The Scotsman

Waffle and I go on an adventure

- @Crumpadood­le Alastairro­bertson

Isuppose it’s one way of relaxing your guests – send them on a half hour drive up a precipitou­s cliff-side track on the edge of a West Highland loch. By the time they get to the lodge they are so thankful to have survived that everything else – wind, rain, hail and snow – comes as blessed relief. Waffle and I had been asked to shoot somewhere between, as far as I could make out, Loch Etive and Glencoe, up said track and then another tortuous half hour inland.

It turned out to be men only, not because women were not invited, but because the owner’s wife flatly refuses to go anywhere near the place and has warned all other women to have nothing to do with it on the grounds of extreme discomfort.
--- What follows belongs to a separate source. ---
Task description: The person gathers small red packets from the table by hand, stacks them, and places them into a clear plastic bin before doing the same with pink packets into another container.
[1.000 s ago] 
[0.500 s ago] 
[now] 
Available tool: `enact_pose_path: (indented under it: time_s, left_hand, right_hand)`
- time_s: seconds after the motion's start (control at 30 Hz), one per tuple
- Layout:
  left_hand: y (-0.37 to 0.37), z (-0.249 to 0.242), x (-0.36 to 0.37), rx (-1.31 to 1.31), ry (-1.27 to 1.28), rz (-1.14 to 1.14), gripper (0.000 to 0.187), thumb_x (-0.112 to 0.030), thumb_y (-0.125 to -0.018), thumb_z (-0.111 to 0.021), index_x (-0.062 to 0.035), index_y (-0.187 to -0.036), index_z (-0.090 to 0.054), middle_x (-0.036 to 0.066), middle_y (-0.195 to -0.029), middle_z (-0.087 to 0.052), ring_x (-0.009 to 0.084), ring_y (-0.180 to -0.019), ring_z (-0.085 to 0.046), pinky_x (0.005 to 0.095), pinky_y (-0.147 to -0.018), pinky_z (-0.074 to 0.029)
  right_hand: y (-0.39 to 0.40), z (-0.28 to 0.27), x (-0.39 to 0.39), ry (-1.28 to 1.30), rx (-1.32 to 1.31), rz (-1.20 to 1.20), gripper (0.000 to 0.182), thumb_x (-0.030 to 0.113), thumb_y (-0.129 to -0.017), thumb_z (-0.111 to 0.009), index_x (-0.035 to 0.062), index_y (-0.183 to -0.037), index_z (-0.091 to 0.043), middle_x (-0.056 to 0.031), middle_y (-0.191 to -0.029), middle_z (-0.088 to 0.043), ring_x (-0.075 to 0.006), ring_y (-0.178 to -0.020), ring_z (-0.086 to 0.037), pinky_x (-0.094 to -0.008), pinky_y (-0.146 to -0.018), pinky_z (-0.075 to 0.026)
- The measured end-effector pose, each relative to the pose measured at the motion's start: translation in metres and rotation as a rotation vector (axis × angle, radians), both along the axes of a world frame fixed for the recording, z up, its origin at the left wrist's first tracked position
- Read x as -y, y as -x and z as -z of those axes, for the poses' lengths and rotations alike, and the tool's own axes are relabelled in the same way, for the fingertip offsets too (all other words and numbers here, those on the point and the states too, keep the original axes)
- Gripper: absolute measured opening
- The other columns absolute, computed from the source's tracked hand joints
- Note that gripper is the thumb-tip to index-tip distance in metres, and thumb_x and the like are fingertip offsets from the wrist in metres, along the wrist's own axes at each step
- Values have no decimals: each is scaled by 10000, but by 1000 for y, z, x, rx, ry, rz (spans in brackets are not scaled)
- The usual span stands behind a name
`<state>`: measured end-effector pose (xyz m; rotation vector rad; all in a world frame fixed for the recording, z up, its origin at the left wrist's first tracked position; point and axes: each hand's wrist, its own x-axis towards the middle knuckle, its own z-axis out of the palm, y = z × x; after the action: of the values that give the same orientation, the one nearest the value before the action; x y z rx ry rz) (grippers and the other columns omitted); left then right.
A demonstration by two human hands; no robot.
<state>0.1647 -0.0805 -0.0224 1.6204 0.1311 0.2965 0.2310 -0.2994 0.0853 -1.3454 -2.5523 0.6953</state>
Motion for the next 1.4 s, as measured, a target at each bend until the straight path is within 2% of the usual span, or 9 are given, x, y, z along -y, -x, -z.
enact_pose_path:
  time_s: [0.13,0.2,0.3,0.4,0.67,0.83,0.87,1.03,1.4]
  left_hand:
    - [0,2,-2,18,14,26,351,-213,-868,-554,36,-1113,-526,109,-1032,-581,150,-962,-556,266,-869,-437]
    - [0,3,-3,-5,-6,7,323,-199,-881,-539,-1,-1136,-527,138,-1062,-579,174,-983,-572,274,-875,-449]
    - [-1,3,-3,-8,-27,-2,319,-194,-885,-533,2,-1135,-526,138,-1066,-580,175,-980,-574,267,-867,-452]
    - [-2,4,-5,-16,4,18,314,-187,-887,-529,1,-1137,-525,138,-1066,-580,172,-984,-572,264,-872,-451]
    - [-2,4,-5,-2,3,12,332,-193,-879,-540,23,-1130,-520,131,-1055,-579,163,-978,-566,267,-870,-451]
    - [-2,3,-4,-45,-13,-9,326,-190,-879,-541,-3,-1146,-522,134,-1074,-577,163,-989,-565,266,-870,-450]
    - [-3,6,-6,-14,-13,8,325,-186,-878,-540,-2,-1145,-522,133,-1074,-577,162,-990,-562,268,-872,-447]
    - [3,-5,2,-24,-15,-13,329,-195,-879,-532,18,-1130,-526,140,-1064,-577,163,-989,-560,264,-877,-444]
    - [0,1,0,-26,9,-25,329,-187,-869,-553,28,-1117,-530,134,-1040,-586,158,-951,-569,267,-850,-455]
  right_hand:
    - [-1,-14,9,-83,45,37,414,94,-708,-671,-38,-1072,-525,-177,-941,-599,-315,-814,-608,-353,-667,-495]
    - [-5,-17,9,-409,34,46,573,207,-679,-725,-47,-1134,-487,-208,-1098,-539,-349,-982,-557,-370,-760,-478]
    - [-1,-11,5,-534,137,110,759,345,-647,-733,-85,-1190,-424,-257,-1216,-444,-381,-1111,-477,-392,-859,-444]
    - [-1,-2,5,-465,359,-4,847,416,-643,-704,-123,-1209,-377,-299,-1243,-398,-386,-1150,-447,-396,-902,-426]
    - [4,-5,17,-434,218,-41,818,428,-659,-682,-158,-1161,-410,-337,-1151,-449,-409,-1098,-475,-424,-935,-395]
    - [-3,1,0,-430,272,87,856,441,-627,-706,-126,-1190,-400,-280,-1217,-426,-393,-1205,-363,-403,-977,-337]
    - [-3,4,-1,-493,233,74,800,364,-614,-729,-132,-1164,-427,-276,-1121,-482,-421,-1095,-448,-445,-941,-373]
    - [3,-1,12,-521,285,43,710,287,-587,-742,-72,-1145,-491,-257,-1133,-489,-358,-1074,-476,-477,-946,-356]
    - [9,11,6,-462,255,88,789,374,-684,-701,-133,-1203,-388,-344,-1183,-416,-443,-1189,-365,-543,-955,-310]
And probably the prospect of men talking bollocks. While men might love this sort of thing, a small stone-built stalking lodge with 1920s corrugated iron extensions, arm chairs that look as though they came out of a skip and blanked off pipes and wires hanging through the wood-lined ceilings, it is most women’s idea of hell. And the rain of course. It hasn’t stopped in Argyll since June. Yet we lived quite happily for four days on porridge, bacon and eggs, homemade frozen fish and cottage pies and oceans of alcohol.

And when we weren’t cooking we lurched around boggy bits beside the loch in search of pheasants, crept up on the wild duck on the river and engineered an exhausting flanking manoeuvre through sodden birch and alder to entrap the snipe, which had sensibly flown long before we got anywhere near them.

The sun came out, the wind dropped and the loch went glassy. Waffle excelled herself at long range retrieves. Even the keeper acknowledg­ed she was one of the quickest doggies he had ever seen. Quickest mind; not necessaril­y best trained.

We had a driven day. Two golden eagles came to look and pushed off. The pheasants flew at stratosphe­ric height from plantation­s either side of the glen. Waffle swam the raging river three times to retrieve birds.

And the next day we drove an hour and half to a neighbour over the hill where our host forgot, until after the first drive, to tell us we were limited to a total of 50 birds, i.e. seven each.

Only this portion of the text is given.